И он первым шагнул в сторону холла, выставив вперед ствол автомата. Пыёлдинский указательный палец, перемазанный всем, что встретилось ему на пути от тюремного двора до этого роскошного Дома, лег на спусковой крючок плотно и твердо. Следом, толкаясь и перебегая друг другу дорогу, устремилась послушная тройка.
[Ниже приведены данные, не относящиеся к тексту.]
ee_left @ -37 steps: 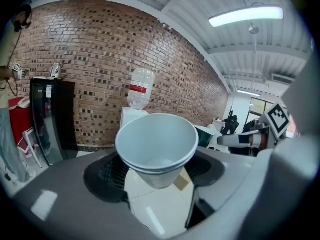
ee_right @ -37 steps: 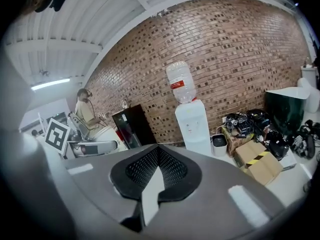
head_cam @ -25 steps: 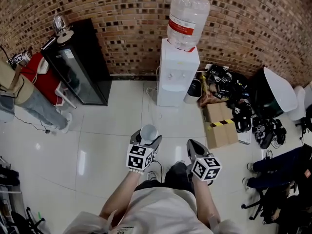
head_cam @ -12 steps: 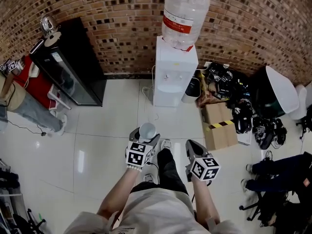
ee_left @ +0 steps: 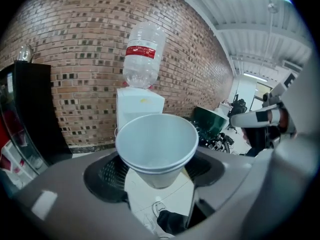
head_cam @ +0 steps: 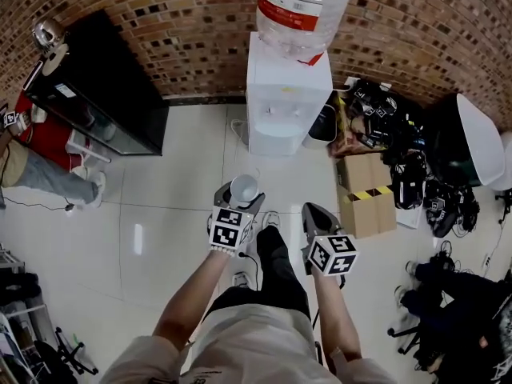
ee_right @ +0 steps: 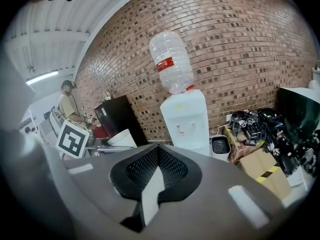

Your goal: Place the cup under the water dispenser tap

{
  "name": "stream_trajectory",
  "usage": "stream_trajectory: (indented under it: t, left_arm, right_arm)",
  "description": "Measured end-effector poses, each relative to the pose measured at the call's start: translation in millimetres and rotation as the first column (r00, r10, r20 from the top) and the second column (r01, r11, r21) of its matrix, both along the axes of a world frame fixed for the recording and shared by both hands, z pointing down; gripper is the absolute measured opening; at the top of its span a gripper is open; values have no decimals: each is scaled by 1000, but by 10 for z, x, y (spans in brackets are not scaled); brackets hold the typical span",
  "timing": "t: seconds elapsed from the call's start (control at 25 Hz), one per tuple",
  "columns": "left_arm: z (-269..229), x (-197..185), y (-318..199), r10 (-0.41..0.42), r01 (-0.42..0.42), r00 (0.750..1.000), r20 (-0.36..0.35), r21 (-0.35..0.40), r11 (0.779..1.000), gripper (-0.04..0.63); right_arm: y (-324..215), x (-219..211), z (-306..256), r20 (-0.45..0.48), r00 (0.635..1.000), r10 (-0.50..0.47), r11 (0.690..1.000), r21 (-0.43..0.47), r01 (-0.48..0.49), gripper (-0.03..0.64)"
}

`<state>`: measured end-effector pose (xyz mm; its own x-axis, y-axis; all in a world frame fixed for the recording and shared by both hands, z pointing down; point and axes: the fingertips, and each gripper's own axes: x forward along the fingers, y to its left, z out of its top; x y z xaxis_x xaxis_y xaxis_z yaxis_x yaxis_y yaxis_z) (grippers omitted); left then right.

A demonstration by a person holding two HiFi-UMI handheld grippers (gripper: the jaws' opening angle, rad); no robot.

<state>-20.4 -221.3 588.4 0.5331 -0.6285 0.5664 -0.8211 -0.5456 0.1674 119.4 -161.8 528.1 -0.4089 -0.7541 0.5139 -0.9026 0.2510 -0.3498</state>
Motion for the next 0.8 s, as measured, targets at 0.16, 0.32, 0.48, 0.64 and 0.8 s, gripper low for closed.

Замыкал шествие Цернциц — на губах его играла чуть снисходительная и, конечно же, печальная улыбка, какая бывает у человека, который знает заранее, чем все кончается в этой жизни.
* * *Пыёлдин немало посидел, немало выдержал изнурительных допросов, очных ставок, мучительных опознаний и прочих следственно-судебных действий. На собственной шкуре он испытал все статьи Уголовно-процессуального кодекса, и для него не было никаких сомнений в том, что делать, в каком порядке и чем заканчивать.
— Анжелика, — негромко произнес он, чуть обернувшись назад.
И в ту же секунду Бельниц тяжело и мясисто рванул вперед. Общение и с самим президентом, и с его окружением дало ему необходимый опыт — суть приказаний он улавливал, даже не расслышав ни единого слова, по колебанию воздуха, по движению губ, по излому брови. В этом он преуспел, хотя мастерства самого президента не достиг — тот, конечно, был изощреннее, исполнительнее. Это качество очень ему помогало во время международных встреч с Биллом-Шмиллом, Джоном-Шмоном, Колем-Шмолем, Жаком-Шмаком и прочими гигантами современной политики.